Arithmetic properties of some \(p\)-adic numbers (Q1596182)

Let \(\Omega_p\) denote a supplement of the algebraic closure \(\overline{\mathbb Q_p}\) of the field \(\mathbb Q_p\). The author discusses problems of transcendence and linear independence of the elements from \(\Omega_p\) over \(\mathbb Q_p\). Especially the author considers a generalized hypergeometric series \[ F(a_1,\cdots ,a_m,z)=\sum\limits_{n=0}^\infty (a_1)_n\cdots (a_m)_nz^n/n!, \] where \(a_1,\cdots ,a_m\) are nonzero rational numbers different from negative integers, \((a)_0=1\), \((a)_n=a(a+1)\cdots (a+n-1)\), \(n\geq 1\).
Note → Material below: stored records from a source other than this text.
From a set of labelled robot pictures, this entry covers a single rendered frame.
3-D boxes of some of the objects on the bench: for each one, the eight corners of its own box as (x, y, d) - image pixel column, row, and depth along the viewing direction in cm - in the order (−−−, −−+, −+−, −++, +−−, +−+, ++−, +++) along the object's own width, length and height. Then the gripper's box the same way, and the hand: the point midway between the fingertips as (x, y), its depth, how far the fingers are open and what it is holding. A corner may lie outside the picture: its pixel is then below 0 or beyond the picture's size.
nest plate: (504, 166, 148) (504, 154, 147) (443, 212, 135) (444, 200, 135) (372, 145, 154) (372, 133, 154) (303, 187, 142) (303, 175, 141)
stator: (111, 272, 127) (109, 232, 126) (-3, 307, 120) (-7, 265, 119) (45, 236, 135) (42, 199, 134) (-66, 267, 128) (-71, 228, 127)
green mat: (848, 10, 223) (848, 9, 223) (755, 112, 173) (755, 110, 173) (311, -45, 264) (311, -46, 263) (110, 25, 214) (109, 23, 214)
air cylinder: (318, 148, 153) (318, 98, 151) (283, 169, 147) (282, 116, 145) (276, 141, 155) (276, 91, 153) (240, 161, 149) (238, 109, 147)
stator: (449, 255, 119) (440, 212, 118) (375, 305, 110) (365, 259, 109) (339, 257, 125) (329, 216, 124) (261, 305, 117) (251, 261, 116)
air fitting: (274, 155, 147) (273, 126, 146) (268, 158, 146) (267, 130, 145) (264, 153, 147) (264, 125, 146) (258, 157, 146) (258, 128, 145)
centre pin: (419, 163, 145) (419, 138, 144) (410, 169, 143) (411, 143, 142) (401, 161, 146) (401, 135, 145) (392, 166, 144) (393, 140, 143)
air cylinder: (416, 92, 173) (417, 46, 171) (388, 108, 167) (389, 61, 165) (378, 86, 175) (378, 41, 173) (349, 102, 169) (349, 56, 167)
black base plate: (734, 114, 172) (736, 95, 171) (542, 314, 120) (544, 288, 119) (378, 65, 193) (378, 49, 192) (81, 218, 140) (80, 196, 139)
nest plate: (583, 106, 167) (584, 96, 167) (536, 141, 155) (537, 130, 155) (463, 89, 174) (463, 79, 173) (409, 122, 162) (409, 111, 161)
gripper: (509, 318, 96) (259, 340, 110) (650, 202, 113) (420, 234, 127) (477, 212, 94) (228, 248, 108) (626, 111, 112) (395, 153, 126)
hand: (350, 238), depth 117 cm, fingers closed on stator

Denote \(f_0(z)=F(a_1,\cdots ,a_m,z)\), \(f_1(z)=F(a_1+1,a_2,\cdots ,a_m,z),\break \cdots,f_{m-1}(z)=F(a_1+1,\cdots ,a_{m-1}+1,a_m,z)\). He shows that the numbers \[ f_0(p^{1/n}),\;f_1(p^{1/n}),\cdots,f_{m-1}(p^{1/n}) \] are linearly independent over \(\mathbb Q_p\). Let \(S_p(n)\) be the sum of digits in the \(p\)-ary decomposition of a number \(n\). For any positive rationals \(r,s,t\) set \[ \gamma (n)=\frac{r}{n-S_p(n)}+s+tn. \] It is proved that the series \(\sum_{n=1}^\infty (n!)^{\gamma (n)}\) converges in \(\mathbb C_p\) to an element algebraic over \(\mathbb Q_p\). At the same time, the series converges in \(\mathbb C_q\) for any \(q\neq p\) and the limit is transcendental over \(\mathbb Q_q\).